Planning application (WSC/046/23) at Wood barn Farm, Adversane Lane, Broadford Bridge, Billingshurst, West Sussex seeks a 24 month extension to the permission for siting and development of a temporary borehole, well site compound and access road including all ancillary infrastructure and equipment (variation of condition 1 of planning permission WSCC/002/22) to allow more time for site restoration.

CPRE Sussex, the countryside charity for Sussex, objects to the application and asks that West Sussex County Council refuses permission.

The applicant has had a succession of applications to extend the period within which they have to discharge the original condition requiring site restoration by:

– 12 months in 2017 (WSCC/052/12/WC)

– a further 18 months in 2018 (WSCC/032/18/WC)

– a further 24 months in 2019 (WSCC/079/19)

– a further 24 months in 2022 (WSCC/002/22)

They are now asking for a further 24 months.

While we would accept that sometimes delays happen, it seems extraordinary to us that the applicant has dragged its feet for so long on restoring the site and complying with the conditions of the original consent.

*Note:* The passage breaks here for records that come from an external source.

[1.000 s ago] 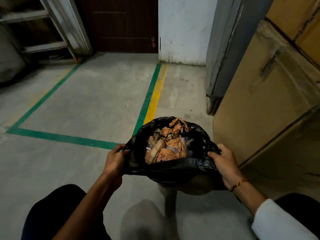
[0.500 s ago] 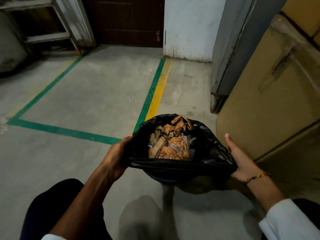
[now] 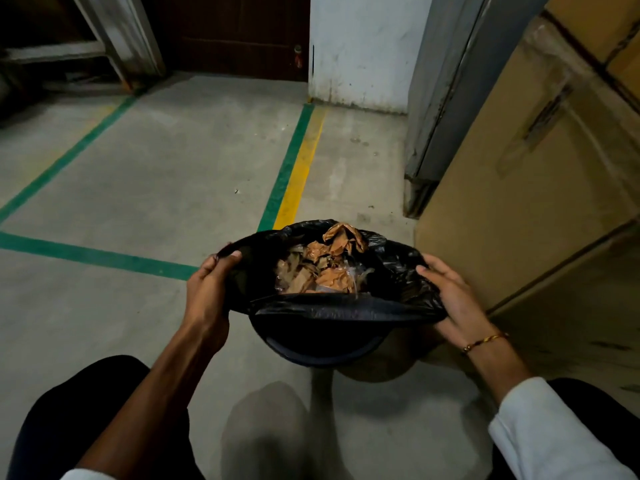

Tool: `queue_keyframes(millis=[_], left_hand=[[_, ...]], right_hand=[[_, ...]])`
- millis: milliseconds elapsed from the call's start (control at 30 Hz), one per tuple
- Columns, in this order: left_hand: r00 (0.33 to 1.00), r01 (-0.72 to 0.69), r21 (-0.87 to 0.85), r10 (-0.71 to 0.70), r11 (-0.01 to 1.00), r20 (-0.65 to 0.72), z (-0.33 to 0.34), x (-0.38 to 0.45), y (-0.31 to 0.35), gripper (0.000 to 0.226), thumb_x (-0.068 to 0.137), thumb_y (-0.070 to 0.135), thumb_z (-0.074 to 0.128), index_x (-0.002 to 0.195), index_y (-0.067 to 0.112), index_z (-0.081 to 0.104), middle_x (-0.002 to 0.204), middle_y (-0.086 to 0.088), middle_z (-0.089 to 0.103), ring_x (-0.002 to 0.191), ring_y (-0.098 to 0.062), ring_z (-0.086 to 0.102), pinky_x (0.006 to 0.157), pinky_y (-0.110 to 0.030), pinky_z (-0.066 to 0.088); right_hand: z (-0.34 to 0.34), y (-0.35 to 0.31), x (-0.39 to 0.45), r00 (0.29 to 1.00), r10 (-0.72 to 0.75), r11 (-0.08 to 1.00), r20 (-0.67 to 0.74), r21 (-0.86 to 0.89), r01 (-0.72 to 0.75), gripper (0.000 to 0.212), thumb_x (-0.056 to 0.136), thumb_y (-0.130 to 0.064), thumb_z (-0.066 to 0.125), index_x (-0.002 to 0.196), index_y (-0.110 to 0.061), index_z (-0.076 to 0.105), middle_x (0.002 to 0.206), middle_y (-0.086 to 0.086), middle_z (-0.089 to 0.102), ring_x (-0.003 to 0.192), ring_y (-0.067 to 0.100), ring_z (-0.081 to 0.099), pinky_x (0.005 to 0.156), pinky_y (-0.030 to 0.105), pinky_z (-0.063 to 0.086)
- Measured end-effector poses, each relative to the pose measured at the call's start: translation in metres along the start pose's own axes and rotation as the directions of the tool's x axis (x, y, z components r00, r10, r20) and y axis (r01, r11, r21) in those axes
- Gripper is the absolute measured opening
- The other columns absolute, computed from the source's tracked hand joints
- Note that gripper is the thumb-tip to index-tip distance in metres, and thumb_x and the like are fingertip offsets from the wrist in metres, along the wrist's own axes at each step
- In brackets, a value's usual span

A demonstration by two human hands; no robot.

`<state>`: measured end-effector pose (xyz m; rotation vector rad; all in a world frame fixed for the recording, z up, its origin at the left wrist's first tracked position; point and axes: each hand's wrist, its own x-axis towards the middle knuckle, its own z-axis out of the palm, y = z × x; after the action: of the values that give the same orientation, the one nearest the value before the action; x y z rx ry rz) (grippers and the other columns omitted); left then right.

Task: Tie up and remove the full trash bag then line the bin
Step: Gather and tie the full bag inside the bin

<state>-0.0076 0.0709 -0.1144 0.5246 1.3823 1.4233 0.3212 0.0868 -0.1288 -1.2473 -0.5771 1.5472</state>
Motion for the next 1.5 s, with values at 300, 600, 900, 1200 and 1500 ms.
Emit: queue_keyframes(millis=[300,600,900,1200,1500], left_hand=[[0.989,0.148,0.07,-0.149,0.987,0.004,-0.012,0.01,0.0,0.017,0.089,0.023,0.06,0.102,0.011,0.063,0.09,-0.008,0.068,0.078,-0.024,0.063,0.067,-0.032,0.048],[0.988,0.134,-0.02,-0.132,0.991,0.084,-0.02,0.019,0.0,0.021,0.082,-0.003,0.048,0.096,0.009,0.058,0.075,-0.008,0.063,0.061,-0.019,0.058,0.053,-0.024,0.047],[0.958,0.279,0.289,-0.287,0.916,-0.017,-0.006,0.02,0.007,0.011,0.086,0.022,0.052,0.077,0.019,0.058,0.079,-0.001,0.058,0.072,-0.015,0.053,0.065,-0.029,0.04],[0.961,0.263,0.254,-0.277,0.931,0.023,0.015,0.06,0.004,0.01,0.085,0.009,0.068,0.09,0.001,0.064,0.089,-0.024,0.067,0.067,-0.028,0.063,0.073,-0.04,0.057],[0.993,0.111,0.103,-0.116,0.988,0.037,0.019,0.055,0.017,0.012,0.087,-0.004,0.055,0.086,0.008,0.058,0.077,-0.013,0.063,0.061,-0.022,0.06,0.051,-0.025,0.055]], right_hand=[[-0.004,0.014,0.009,0.948,0.307,0.931,-0.088,-0.177,-0.318,0.055,0.074,-0.049,0.077,0.111,-0.009,0.071,0.108,0.015,0.073,0.099,0.03,0.071,0.093,0.041,0.053],[0.006,0.016,0.013,0.972,0.083,0.973,-0.221,-0.194,-0.127,0.029,0.093,-0.015,0.058,0.121,-0.008,0.064,0.11,0.017,0.071,0.099,0.031,0.068,0.094,0.048,0.051],[0.009,-0.012,0.004,0.999,-0.016,1.0,-0.051,-0.016,0.015,0.036,0.097,-0.006,0.045,0.131,-0.012,0.057,0.122,0.016,0.066,0.107,0.029,0.065,0.086,0.039,0.057],[-0.011,0.004,0.004,0.979,0.139,0.962,-0.149,-0.216,-0.169,0.037,0.091,-0.002,0.053,0.127,-0.009,0.059,0.12,0.018,0.066,0.104,0.032,0.066,0.076,0.034,0.059],[-0.028,0.034,0.024,0.963,0.125,0.863,-0.24,-0.452,-0.225,0.027,0.091,-0.012,0.056,0.115,-0.01,0.069,0.111,0.019,0.071,0.102,0.034,0.068,0.096,0.05,0.051]])
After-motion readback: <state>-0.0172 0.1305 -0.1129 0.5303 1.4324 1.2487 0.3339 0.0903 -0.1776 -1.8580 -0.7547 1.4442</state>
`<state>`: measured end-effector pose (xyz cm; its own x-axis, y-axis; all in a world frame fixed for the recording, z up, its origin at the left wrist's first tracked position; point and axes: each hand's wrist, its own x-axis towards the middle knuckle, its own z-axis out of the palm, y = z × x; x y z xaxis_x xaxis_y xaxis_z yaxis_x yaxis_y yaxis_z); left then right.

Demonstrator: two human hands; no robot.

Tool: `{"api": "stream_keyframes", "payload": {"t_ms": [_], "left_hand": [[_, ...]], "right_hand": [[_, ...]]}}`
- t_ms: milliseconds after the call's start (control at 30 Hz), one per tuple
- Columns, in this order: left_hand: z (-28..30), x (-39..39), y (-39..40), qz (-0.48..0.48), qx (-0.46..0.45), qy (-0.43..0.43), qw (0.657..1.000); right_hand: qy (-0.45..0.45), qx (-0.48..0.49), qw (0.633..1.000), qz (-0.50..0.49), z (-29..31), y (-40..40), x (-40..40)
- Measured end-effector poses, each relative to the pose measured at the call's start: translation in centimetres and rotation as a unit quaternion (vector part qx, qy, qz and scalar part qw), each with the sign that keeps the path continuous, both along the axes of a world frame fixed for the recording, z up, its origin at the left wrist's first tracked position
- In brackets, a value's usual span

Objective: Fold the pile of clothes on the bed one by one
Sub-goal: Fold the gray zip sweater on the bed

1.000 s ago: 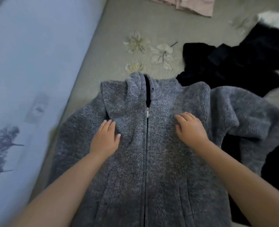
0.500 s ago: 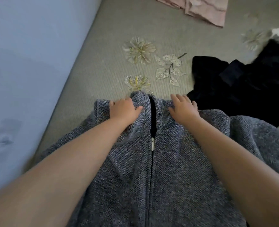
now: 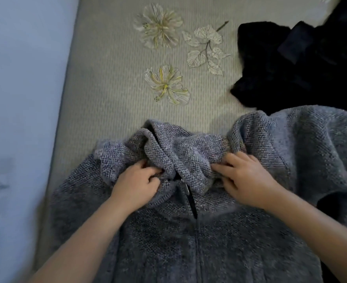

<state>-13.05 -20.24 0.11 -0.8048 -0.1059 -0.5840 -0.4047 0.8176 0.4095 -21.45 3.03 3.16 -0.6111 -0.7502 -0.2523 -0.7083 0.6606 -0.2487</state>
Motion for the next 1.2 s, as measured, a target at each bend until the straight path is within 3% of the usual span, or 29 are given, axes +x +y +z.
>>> {"api": "stream_keyframes", "payload": {"t_ms": [33, 100, 167, 267, 367, 467, 533, 600, 667, 700, 733, 833, 900, 1000, 1100, 1200], "left_hand": [[0.1, -0.1, 0.5, 0.024, 0.006, 0.005, 1.000], [0.1, -0.9, 1.3, 0.099, -0.009, 0.056, 0.993], [0.0, -2.0, 2.1, 0.161, -0.035, 0.105, 0.981], [-0.1, -2.8, 3.0, 0.234, -0.032, 0.122, 0.964], [0.6, -2.7, 3.0, 0.256, -0.012, 0.157, 0.954], [3.3, -4.2, 1.7, 0.266, -0.006, 0.276, 0.923], [5.9, -6.7, 0.4, 0.250, -0.013, 0.395, 0.884], [8.2, -9.5, -0.6, 0.197, -0.050, 0.515, 0.833], [9.5, -12.0, -0.8, 0.154, -0.088, 0.587, 0.790], [9.6, -13.2, -0.8, 0.154, -0.099, 0.584, 0.791], [9.4, -14.3, -0.7, 0.164, -0.096, 0.547, 0.816], [6.8, -16.3, -0.9, 0.200, -0.135, 0.262, 0.934], [4.6, -16.0, -1.0, 0.192, -0.161, 0.125, 0.960], [1.0, -12.5, -0.5, 0.142, -0.170, 0.072, 0.973], [-2.3, -7.9, -1.0, 0.115, -0.174, 0.042, 0.977], [-4.0, -5.4, -2.3, 0.116, -0.181, 0.076, 0.974]], "right_hand": [[-0.039, -0.006, 0.999, -0.036, 0.0, 0.0, 0.2], [-0.026, -0.029, 0.992, -0.119, -0.3, -1.3, -0.8], [0.002, 0.039, 0.985, -0.170, -1.1, -3.3, -2.8], [-0.105, 0.206, 0.966, -0.111, -2.5, -5.7, -6.4], [-0.176, 0.202, 0.957, -0.109, -1.7, -7.1, -8.1], [-0.124, 0.095, 0.970, -0.186, 1.2, -7.0, -9.4], [-0.032, -0.049, 0.968, -0.242, 4.0, -6.5, -10.8], [0.105, -0.252, 0.925, -0.265, 7.0, -6.6, -12.2], [0.207, -0.364, 0.869, -0.263, 8.9, -7.1, -13.3], [0.207, -0.373, 0.862, -0.274, 9.0, -7.6, -13.8], [0.171, -0.355, 0.870, -0.296, 8.5, -8.0, -14.5], [-0.024, -0.120, 0.923, -0.366, 5.6, -8.4, -16.4], [-0.055, 0.006, 0.940, -0.338, 3.2, -8.0, -16.3], [-0.039, 0.086, 0.957, -0.274, -0.9, -6.4, -13.3], [-0.015, 0.163, 0.947, -0.277, -4.4, -3.7, -9.9], [0.012, 0.220, 0.938, -0.269, -5.7, -1.7, -8.9]]}}
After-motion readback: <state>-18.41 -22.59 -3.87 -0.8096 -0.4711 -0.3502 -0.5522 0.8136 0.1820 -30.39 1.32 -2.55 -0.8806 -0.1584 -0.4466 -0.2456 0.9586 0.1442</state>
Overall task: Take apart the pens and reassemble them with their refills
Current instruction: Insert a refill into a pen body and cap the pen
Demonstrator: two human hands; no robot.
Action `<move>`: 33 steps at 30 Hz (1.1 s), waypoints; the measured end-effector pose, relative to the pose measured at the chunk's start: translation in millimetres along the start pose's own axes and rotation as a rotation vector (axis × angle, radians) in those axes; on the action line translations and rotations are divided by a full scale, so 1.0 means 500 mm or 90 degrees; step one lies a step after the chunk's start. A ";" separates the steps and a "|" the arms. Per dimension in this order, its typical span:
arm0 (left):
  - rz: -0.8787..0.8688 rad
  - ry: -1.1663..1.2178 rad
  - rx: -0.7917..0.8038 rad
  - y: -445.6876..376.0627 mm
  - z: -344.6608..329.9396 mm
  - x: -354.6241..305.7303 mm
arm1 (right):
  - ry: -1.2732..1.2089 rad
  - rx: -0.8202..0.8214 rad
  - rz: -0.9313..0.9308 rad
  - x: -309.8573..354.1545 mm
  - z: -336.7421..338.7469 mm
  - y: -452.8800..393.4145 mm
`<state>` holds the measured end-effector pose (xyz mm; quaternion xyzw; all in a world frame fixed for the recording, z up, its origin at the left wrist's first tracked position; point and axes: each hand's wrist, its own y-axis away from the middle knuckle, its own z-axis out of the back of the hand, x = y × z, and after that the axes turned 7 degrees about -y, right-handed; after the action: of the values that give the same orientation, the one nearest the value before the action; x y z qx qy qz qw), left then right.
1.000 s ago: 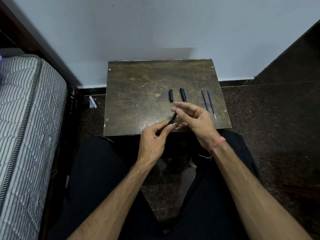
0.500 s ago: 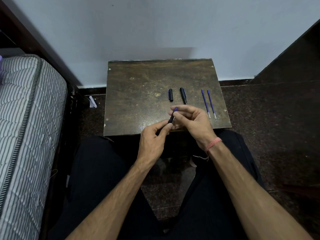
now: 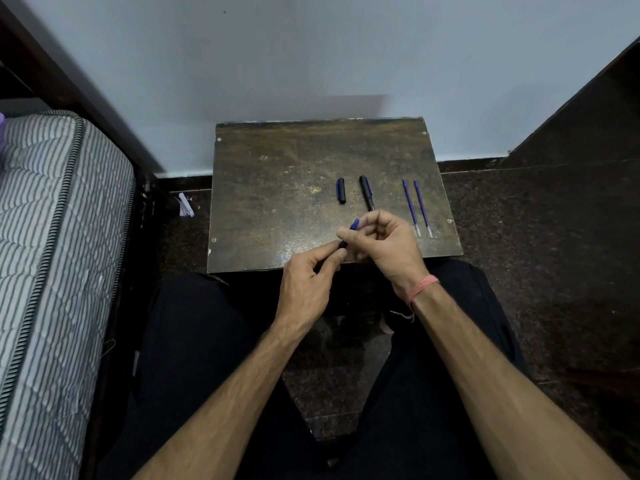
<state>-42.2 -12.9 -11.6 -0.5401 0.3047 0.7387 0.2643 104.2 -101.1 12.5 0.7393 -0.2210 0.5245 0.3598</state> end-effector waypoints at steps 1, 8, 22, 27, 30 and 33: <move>0.004 0.001 -0.001 -0.001 -0.001 0.000 | -0.010 0.015 0.000 -0.002 0.001 0.000; 0.014 -0.052 0.005 -0.005 0.000 0.008 | -0.029 0.069 -0.024 -0.006 0.009 -0.002; 0.003 -0.105 -0.046 -0.002 -0.002 0.008 | 0.028 -0.029 -0.026 -0.004 0.001 -0.004; -0.003 -0.070 -0.042 -0.011 -0.004 0.016 | -0.030 0.021 0.005 -0.004 -0.003 0.001; -0.002 -0.058 -0.033 -0.013 -0.004 0.021 | -0.044 0.092 -0.012 -0.001 -0.003 0.003; -0.011 -0.083 -0.031 -0.012 -0.006 0.024 | -0.029 0.087 -0.029 0.001 -0.005 0.001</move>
<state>-39.4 -10.5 -24.7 -0.4994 0.2641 0.7775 0.2764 102.4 -99.6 13.5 0.7787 -0.1753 0.5133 0.3152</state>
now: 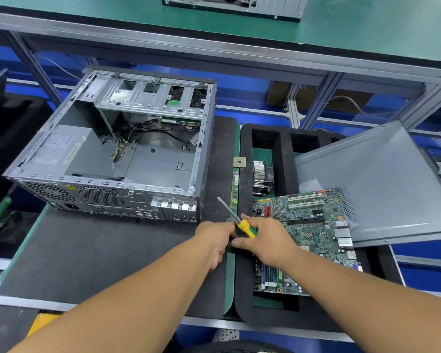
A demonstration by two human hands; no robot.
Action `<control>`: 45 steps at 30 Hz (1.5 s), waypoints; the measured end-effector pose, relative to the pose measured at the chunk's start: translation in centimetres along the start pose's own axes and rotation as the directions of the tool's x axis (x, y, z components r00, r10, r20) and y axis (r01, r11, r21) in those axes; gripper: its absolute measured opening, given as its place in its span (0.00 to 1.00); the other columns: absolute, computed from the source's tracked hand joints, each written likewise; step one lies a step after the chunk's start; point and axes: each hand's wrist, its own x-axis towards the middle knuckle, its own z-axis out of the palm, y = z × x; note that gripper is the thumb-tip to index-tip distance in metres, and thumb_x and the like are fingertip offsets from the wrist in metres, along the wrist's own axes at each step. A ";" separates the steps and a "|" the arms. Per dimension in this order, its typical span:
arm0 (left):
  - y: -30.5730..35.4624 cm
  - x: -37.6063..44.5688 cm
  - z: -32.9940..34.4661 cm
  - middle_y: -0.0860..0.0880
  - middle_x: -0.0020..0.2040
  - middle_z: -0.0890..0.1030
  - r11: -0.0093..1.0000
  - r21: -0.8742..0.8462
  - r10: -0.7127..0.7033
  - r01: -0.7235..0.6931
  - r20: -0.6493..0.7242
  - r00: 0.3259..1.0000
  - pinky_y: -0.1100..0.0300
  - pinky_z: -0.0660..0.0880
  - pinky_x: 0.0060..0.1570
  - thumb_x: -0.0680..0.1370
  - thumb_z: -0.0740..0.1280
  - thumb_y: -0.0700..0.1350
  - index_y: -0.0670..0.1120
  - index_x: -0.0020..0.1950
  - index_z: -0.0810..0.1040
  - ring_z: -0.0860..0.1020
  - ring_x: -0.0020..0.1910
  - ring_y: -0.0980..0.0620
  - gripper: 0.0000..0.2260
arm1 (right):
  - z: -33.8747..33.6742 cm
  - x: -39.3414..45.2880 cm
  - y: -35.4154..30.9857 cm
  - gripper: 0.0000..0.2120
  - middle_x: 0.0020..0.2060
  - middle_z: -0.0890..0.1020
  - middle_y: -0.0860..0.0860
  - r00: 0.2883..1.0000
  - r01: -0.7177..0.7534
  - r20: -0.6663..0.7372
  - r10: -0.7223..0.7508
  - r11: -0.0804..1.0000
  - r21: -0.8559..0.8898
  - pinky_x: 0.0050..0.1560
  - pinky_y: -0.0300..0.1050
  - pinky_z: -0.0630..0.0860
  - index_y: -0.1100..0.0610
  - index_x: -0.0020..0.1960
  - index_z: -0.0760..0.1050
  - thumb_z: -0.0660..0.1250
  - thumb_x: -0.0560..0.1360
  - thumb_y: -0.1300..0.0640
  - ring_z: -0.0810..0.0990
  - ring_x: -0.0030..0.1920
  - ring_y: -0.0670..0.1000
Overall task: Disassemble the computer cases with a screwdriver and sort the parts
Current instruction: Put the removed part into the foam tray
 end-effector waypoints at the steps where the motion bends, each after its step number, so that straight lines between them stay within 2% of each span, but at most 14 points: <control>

If this application is granted, the applicant will not have to restore the site until 2025 when the original consent required completion within 3 years (i.e. by 2016).

This is surely well beyond the reasonable intention of the relevant policies or the original consent; applicants cannot surely not be permitted a never-ending succession of delays to the discharge of original conditions, or it makes a mockery of the existence of the conditions in the first place. Granting this application would bring into question the credibility of planning conditions on a much wider scale.

The applicant is clear that the onsite testing and appraisal itself has actually finished, but they claim they need more time to analyse data from two other sites in Surrey before they can make a decision about what to do with this site. That may be the case in terms of the applicant’s commercial considerations, but it is surely unreasonable to expect this to weigh heavily in the planning balance when it comes to the restoration of this site.

The West Sussex Joint Minerals Local Plan says “As oil and gas development typically takes place over three stages (exploration, appraisal, and production), it is possible to require restoration to be undertaken at the end of each stage. This is important as it may be decided to abandon the well following the exploration and appraisal stage, as well as after production has finished.”

Policy M7a (Hydrocarbon development not involving hydraulic fracturing – Exploration and Appraisal) says that:

“Proposals for exploration and appraisal for oil and gas, not involving hydraulic fracturing, including extensions to existing sites will be permitted provided that: …restoration and aftercare of the site to a high-quality standard would take place in accordance with Policy M24 whether or not oil or gas is found”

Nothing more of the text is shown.